# geoman updates his recall info



## Rakuman (Oct 30, 2004)

i checked his website a few minutes ago and notice he has explained the problem with the batteries in more detail


# What are the issues with the batteries?
We have received three reports of the original Magicshine MJ-808/MJ-818 battery pack (i.e., the one that is shrink-wrapped and enclosed in a nylon-velcro sleeve) overheating and causing fires. The fires have resulted in some property damage, but thankfully none of the reported incidents involved any personal injuries. Although we have not received any reports of overheating or fires associated with the Magicshine battery pack that is enclosed in a metal container inserted into a fabric sleeve (included with MJ-816 lightsets and more recent MJ-808 lightsets), we have the same safety concerns about the battery packs in the metal containers. Our engineering consultants have determined that these two Magicshine battery packs raise potential safety and reliability concerns (e.g., the inclusion of different lithium-ion cell models within the same battery pack).

# Which battery packs are included in the recall?
All of the Magicshine battery packs that Geomangear sold between June 2009 and November 2010, including all battery packs sold with the MJ-808 and MJ-816 headlight sets and the MJ-818 taillight sets, are included in the recall. The MJ-808 and MJ-818 batteries are either shrink-wrapped and enclosed in a nylon-velcro case or enclosed in a metal canister inserted into a fabric sleeve. The MJ-816 batteries are all enclosed in the metal canister inserted into a fabric sleeve. Geomangear has not sold any of Magicshine's newest battery packs that are enclosed in a hard plastic case, and our engineers have not evaluated those new Magicshine battery packs that other retailers may be offering for sale. Thus, the newest Magicshine battery packs in the hard plastic case are not included in our recall.

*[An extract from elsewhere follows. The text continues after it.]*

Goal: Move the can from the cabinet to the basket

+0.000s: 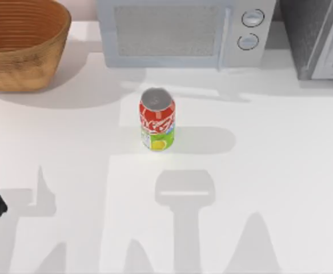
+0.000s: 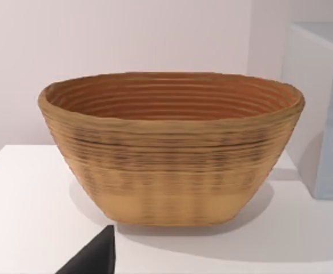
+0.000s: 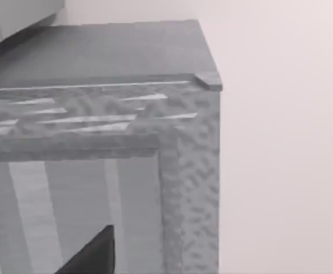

# What should I do with my battery now?
If your battery has been discharged, we recommend that you store it outside in a safe, protected place away from combustible materials (e.g., on concrete). If your battery has been charged recently, we recommend that you connect your battery pack to the light/torch and operate the light until the battery has discharged its power. It is important that you stay close by to monitor the lightset while you are discharging the battery. After you have discharged the battery, store the battery outside in a safe, protected place away from combustible materials. Your recall notice will give more information about the return or disposal of the battery.


----------



## GR1822 (Jun 23, 2009)

Good update, thanks.


----------



## gticlay (Dec 13, 2007)

#1 - thanks to geoman for being a responsible retailer
#2 - I discharged my battery today by taking it on a ride


----------



## [email protected] (Mar 28, 2007)

Given that older Magicshines have no thermal protection, you might want to have a fan blowing air across the light while discharging your battery. Or you could always go for a ride as gticlay did  .

In some tests I ran on early Magicshine models, the case of the light would heat up to close to 90 degrees C. I shudder to think how hot the LED got, given the poor thermal path between LED and the case.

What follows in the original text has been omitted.